▶ [TASK TO CARRY OUT]:
Retype the listing below exactly, beginning at the line that contains "Could you please provide the mask of the **right aluminium" and ending with its last line.

ENTRIES PROVIDED Block Start

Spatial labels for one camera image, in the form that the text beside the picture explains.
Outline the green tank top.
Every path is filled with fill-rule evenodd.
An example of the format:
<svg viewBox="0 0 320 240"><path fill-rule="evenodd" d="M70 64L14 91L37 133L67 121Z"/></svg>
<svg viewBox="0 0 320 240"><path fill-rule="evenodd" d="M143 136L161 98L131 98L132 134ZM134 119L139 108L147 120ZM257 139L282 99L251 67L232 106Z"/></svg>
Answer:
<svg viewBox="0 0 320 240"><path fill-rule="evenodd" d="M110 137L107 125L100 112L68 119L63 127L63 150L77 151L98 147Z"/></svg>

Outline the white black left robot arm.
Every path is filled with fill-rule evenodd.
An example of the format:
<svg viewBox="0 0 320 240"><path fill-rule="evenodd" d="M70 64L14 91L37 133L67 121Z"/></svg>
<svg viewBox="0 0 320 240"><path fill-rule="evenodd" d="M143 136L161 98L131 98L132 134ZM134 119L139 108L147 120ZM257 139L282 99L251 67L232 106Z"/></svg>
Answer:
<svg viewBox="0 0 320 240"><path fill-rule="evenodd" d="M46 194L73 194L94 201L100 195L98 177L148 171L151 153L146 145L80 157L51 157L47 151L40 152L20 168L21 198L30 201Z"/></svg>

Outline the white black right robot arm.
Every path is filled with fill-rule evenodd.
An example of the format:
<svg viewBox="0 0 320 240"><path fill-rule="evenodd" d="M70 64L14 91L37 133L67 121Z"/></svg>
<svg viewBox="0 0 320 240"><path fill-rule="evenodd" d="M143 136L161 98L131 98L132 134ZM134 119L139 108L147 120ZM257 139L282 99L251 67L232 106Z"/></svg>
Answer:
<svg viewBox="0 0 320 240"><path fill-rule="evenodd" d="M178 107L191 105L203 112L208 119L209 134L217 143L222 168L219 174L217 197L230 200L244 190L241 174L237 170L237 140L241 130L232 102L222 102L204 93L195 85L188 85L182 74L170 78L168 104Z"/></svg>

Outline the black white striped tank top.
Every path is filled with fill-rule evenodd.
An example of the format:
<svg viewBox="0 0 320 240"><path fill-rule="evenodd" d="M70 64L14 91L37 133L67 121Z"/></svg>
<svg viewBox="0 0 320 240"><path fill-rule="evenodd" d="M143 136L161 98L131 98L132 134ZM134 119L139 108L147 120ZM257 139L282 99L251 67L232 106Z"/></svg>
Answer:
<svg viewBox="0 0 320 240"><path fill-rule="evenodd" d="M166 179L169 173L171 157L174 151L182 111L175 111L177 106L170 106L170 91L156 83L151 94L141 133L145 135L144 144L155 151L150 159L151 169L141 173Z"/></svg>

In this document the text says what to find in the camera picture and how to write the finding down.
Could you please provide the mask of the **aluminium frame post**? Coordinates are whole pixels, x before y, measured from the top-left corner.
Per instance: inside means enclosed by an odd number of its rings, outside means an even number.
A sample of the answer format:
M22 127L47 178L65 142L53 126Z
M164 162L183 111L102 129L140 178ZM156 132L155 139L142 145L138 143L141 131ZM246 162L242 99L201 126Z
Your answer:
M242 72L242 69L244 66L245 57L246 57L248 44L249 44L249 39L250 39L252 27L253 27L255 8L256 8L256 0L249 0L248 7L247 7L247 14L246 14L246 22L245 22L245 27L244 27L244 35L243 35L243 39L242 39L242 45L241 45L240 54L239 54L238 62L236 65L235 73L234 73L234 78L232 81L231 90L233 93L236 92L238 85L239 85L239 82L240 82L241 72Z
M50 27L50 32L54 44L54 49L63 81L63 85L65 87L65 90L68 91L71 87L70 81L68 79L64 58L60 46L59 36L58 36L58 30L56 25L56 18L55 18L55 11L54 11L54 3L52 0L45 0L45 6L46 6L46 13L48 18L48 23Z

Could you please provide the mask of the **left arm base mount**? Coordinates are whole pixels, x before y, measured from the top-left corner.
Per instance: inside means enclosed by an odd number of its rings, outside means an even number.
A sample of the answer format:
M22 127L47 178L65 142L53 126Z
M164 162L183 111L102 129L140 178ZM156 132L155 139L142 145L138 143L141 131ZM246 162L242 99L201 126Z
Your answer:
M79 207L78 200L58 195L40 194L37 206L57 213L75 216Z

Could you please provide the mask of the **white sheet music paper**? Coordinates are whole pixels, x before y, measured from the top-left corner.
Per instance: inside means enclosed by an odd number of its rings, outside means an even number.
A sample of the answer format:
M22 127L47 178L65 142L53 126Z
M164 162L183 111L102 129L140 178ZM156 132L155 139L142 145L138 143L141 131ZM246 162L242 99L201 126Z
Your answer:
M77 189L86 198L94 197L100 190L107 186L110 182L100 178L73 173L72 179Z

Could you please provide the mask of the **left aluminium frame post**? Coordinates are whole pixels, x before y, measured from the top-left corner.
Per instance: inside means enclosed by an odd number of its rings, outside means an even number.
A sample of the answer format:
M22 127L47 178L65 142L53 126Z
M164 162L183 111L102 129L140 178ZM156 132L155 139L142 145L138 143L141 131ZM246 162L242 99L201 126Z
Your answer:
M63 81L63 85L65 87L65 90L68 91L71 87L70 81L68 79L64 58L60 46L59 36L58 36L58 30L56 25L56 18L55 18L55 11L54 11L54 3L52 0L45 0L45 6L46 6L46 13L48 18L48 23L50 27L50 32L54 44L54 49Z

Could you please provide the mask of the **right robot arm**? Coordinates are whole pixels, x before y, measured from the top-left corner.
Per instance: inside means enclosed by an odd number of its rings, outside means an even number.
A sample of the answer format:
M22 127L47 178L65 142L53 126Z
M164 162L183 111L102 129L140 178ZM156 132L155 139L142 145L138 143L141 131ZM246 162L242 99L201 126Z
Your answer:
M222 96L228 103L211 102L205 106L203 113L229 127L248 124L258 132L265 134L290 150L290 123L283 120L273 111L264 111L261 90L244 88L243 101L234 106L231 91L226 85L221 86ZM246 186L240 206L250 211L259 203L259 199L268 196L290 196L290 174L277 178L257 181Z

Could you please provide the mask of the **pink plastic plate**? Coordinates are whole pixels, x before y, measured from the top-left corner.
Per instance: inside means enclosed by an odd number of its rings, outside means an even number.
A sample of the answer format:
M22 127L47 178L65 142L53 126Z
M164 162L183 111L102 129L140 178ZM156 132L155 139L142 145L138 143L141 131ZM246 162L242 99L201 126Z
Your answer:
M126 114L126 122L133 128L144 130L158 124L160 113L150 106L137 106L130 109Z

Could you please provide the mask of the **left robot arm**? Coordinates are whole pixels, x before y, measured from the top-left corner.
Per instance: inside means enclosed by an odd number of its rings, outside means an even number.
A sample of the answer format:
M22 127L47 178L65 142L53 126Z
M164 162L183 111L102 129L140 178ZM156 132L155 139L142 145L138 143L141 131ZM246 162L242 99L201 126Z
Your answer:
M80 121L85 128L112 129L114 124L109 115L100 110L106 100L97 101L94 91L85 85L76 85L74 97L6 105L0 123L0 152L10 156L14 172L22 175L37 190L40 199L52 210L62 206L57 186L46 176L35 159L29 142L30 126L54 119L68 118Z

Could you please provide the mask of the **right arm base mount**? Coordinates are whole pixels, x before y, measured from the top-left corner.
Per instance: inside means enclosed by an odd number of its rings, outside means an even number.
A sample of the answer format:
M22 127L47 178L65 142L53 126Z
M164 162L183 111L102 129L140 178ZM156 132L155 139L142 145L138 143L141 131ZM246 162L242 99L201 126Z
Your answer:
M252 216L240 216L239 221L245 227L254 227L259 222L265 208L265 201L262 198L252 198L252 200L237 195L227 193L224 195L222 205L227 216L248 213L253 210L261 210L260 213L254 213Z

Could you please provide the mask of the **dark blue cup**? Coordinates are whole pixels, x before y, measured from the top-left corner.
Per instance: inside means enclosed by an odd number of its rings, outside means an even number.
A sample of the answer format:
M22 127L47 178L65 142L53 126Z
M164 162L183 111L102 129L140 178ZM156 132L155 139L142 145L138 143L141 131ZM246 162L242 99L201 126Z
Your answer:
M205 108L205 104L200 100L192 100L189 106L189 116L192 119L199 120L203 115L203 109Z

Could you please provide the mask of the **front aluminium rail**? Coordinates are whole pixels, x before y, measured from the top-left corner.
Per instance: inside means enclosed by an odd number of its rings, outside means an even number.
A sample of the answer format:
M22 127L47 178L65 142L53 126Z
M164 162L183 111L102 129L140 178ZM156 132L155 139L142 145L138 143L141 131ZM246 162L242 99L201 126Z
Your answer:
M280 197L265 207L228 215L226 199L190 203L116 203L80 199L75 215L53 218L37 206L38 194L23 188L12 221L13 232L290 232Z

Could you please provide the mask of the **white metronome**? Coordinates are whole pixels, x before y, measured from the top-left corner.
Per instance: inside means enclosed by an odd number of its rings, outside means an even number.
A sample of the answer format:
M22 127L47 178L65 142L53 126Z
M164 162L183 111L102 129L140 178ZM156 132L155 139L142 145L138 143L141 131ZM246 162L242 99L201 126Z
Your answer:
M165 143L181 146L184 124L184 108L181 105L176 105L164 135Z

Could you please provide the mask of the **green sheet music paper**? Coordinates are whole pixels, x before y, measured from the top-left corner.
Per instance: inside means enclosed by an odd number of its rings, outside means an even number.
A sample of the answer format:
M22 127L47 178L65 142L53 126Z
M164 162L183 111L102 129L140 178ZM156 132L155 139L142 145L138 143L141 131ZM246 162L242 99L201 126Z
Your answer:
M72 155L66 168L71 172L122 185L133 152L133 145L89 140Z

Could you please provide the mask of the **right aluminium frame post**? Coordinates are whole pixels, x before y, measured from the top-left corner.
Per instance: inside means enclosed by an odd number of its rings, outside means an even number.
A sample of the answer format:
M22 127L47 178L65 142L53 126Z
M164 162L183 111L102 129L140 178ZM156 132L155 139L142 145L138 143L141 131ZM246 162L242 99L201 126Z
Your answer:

ENTRIES PROVIDED Block End

▶ [SOLUTION TO THE PROBLEM]:
Could you please provide the mask of the **right aluminium frame post**? Coordinates are whole pixels, x before y, measured from the top-left corner.
Per instance: inside means enclosed by an odd number of its rings, outside means an even number.
A sample of the answer format:
M22 127L47 178L65 142L53 126Z
M164 162L183 111L102 129L140 178ZM156 132L155 139L142 145L138 143L141 131ZM246 162L242 99L201 126Z
Your answer:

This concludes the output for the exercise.